Q. Charuka: Let’s start by knowing a little bit more about you. Tell me. How did you get into the arts?

A: Etty Yaniv: So I’ve always been one of those people who has been drawing and painting since I can remember, but that doesn’t mean I knew I wanted to be an artist; I didn’t. I was writing, I was making music, and I was a very artistic child. But I also love psychology, and, you know, when I went to school, I decided to go and study not art but psychology and literature, so I started with that, and I was doing my art anyway because that’s what I do, and then I decided to go into art.

And I believe that making art has a lot to do with literature and my other interests for me because it all feeds it; everything feeds and informs it. 

Q. Charuka: You have been around for a long time, and you have seen a lot of transitions in the art world. Tell me, how are you adjusting to the way things are? What is your perspective on this evolution that’s happening in the world of art?

A. Etty Yaniv: I’m really adapting to it because I was never categorized in any way when I did the illustration. They say that you should do fine arts when I did fine art, they said I should write, right? So I was loving the “out of the box” thinking. So for me, it’s very good, and I love it because in my work too when I do the installation, I combine everything. You know what’s going on in there. It’s almost like a painting. It’s photography. It’s a drawing. It’s sculpting. It’s all together. So,

I love that there are no boundaries like that, but that doesn’t mean that there shouldn’t be any limitations or that there shouldn’t be any. You know, by the rules or any formal consideration, I’m not saying that everything is okay. That’s not what I’m saying, but the open-mindedness of, you know, thinking outside the box and kind of blurring the boundaries—I love that.

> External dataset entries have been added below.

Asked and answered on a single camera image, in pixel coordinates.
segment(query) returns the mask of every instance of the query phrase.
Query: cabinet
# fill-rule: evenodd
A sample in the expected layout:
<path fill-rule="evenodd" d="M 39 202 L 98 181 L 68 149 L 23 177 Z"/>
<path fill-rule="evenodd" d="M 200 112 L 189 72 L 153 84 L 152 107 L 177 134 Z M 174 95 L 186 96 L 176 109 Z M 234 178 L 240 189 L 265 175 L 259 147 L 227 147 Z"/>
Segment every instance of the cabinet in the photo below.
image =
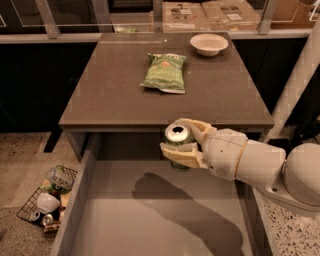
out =
<path fill-rule="evenodd" d="M 1 132 L 57 128 L 95 47 L 83 44 L 0 45 Z"/>

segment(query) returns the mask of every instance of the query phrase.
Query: white bowl
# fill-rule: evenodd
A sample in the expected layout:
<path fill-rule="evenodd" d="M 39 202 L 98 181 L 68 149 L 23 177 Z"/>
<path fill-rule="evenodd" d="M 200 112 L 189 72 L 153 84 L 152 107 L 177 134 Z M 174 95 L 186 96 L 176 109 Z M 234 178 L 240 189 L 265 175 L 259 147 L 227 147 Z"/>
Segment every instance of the white bowl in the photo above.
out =
<path fill-rule="evenodd" d="M 199 54 L 212 57 L 228 47 L 228 41 L 215 34 L 199 34 L 191 38 L 190 43 Z"/>

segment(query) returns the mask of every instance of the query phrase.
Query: can lid
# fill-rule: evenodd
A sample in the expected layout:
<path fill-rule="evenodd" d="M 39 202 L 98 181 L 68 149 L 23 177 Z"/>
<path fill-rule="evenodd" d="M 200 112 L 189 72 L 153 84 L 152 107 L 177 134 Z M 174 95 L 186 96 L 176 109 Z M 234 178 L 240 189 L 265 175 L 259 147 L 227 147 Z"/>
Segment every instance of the can lid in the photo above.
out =
<path fill-rule="evenodd" d="M 173 123 L 167 127 L 165 135 L 171 142 L 183 142 L 190 136 L 190 129 L 186 125 Z"/>

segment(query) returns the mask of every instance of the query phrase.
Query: ceramic bowl
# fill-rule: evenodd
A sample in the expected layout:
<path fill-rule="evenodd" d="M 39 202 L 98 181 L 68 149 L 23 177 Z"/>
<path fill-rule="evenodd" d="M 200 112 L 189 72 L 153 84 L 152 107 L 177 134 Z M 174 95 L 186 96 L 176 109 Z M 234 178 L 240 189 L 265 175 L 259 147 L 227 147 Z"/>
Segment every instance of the ceramic bowl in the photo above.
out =
<path fill-rule="evenodd" d="M 199 54 L 207 57 L 217 55 L 221 50 L 228 47 L 228 41 L 215 34 L 199 34 L 191 38 L 190 43 Z"/>
<path fill-rule="evenodd" d="M 37 198 L 38 211 L 47 214 L 54 212 L 60 206 L 60 201 L 48 193 L 40 193 Z"/>

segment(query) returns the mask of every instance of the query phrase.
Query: white pole
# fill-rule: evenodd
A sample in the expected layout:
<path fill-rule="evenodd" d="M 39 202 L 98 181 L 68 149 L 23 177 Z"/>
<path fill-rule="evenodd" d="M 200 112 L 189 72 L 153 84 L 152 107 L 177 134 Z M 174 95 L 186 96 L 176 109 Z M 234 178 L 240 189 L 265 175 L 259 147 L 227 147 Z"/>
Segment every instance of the white pole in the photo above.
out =
<path fill-rule="evenodd" d="M 274 127 L 264 139 L 281 138 L 280 133 L 287 122 L 302 93 L 306 89 L 320 63 L 320 19 L 315 23 L 308 40 L 295 64 L 292 73 L 276 104 L 272 117 Z"/>

Q. Charuka: And, um, what’s your take on and experience with technology taking over much of the space, and you know how things and systems are also changing how artists can build their careers?

A. Etty Yaniv: Ah technology. First and foremost, there is social media, which makes a significant difference in terms of exposing work. Many artists, particularly emerging artists, are making use of it in this manner. I definitely favor exposed work, and I think that a lot of the gallery model is changing too. It’s changing the whole system. The social media platform As a result, many models are evolving. And for artists, I think it gives them opportunities; on the other hand, there are many more artists,

but the good news is that it’s become much more democratized rather than concentrated in the hands of a few, and you now have a chance to put your best foot forward, which I think is really nice Isn’t it?